*Work instructions*
Going through the data below, please show each line containing the string "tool".

(Supplied data)

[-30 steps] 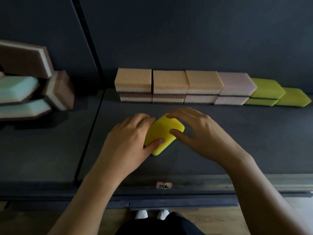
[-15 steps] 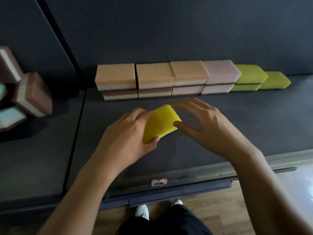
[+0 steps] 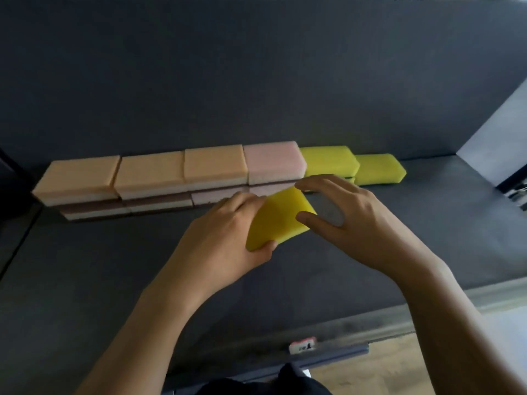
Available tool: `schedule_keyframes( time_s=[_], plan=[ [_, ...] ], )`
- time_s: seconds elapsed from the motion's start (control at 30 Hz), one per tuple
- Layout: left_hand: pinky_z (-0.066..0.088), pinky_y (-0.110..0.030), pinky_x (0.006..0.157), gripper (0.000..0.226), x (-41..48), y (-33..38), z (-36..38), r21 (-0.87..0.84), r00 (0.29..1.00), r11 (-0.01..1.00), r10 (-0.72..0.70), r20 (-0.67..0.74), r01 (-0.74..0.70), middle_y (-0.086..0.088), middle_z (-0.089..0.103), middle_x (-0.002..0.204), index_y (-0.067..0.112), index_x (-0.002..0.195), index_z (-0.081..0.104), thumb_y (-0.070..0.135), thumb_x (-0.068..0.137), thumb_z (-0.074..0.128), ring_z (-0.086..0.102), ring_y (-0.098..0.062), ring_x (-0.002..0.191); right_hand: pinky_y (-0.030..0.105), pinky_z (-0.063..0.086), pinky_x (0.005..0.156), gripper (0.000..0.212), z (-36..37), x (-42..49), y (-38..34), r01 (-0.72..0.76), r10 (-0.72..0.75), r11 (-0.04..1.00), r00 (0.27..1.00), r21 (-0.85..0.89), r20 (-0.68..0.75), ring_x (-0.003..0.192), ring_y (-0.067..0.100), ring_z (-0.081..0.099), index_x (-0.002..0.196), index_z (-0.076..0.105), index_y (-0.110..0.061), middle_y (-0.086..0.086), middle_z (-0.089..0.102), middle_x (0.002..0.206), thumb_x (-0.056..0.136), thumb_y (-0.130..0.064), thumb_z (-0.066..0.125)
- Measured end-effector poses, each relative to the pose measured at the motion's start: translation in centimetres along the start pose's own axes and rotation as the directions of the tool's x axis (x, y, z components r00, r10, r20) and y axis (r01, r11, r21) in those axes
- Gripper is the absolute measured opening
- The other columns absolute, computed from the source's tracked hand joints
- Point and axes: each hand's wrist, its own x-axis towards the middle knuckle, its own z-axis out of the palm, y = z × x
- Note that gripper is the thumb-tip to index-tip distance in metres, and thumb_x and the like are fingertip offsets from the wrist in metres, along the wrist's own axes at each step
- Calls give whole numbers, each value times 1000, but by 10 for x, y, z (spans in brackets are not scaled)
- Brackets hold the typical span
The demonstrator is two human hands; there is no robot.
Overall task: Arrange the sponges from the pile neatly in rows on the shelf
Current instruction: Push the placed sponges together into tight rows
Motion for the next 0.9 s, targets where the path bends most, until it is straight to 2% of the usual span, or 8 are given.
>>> schedule_keyframes(
  time_s=[0.13, 0.3, 0.43, 0.53, 0.67, 0.77, 0.9],
  plan=[
    [42, -24, 87, 65, 36, 42, 28, -1, 999, 999, 32, 7, -32, 16, 42, 139, 31, 141, 39, 51, 85, 62, 47, -8, 121, 36, 49, 97, 53, -30, -12, 50, 10, -11, 1000, 1000, 12, 16, 120, 7, 55, 135, 54, -26, -13, 53, 136, 90, -55, 56],
    [45, -27, 94, 66, 67, 80, 51, -26, 999, 999, 43, 6, -43, 15, 42, 141, 29, 143, 40, 49, 84, 64, 46, -7, 123, 37, 49, 99, 70, -58, -23, 98, 22, -22, 1000, 996, -3, 86, 128, 6, 49, 140, 48, -33, -15, 45, 145, 80, -66, 60],
    [47, -33, 96, 67, 82, 100, 59, -55, 997, 996, 74, 7, -74, 16, 44, 138, 29, 142, 42, 48, 83, 66, 47, -6, 121, 38, 50, 98, 80, -72, -25, 124, 69, -66, 998, 987, -14, 149, 130, 7, 46, 145, 41, -36, -15, 40, 149, 75, -56, 74],
    [46, -30, 95, 67, 90, 110, 62, -42, 996, 995, 91, 11, -90, 18, 42, 140, 31, 143, 40, 49, 83, 64, 46, -6, 121, 39, 52, 92, 75, -76, -25, 137, 91, -88, 996, 988, -23, 129, 122, 7, 51, 142, 44, -34, -18, 44, 143, 77, -47, 78],
    [44, -24, 94, 74, 99, 117, 64, -12, 995, 995, 101, 22, -100, 18, 37, 145, 30, 147, 36, 56, 82, 58, 45, -6, 124, 41, 54, 86, 65, -83, -24, 152, 119, -119, 993, 989, 5, 90, 113, 13, 57, 137, 50, -31, -14, 49, 135, 80, -48, 75],
    [39, -20, 93, 81, 103, 118, 66, 38, 995, 994, 100, 7, -100, 16, 34, 148, 28, 150, 30, 58, 82, 62, 42, -6, 128, 42, 53, 89, 63, -92, -26, 163, 129, -129, 992, 991, 11, 42, 115, 14, 56, 136, 52, -28, -11, 50, 134, 80, -52, 70],
    [46, -27, 91, 79, 110, 121, 69, 8, 995, 995, 97, -31, -97, 10, 42, 144, 21, 148, 37, 50, 81, 68, 49, -10, 122, 44, 53, 91, 64, -96, -29, 170, 125, -125, 992, 992, -25, 18, 123, 16, 52, 137, 51, -29, -8, 46, 141, 80, -53, 69]
  ],
)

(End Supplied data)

*Result of the exercise*
Available tool: `schedule_keyframes( time_s=[_], plan=[ [_, ...] ], )`
- Measured end-effector poses, each relative to the pose measured at the motion's start: translation in centimetres along the start pose's own axes and rotation as the directions of the tool's x axis (x, y, z components r00, r10, r20) and y axis (r01, r11, r21) in those axes

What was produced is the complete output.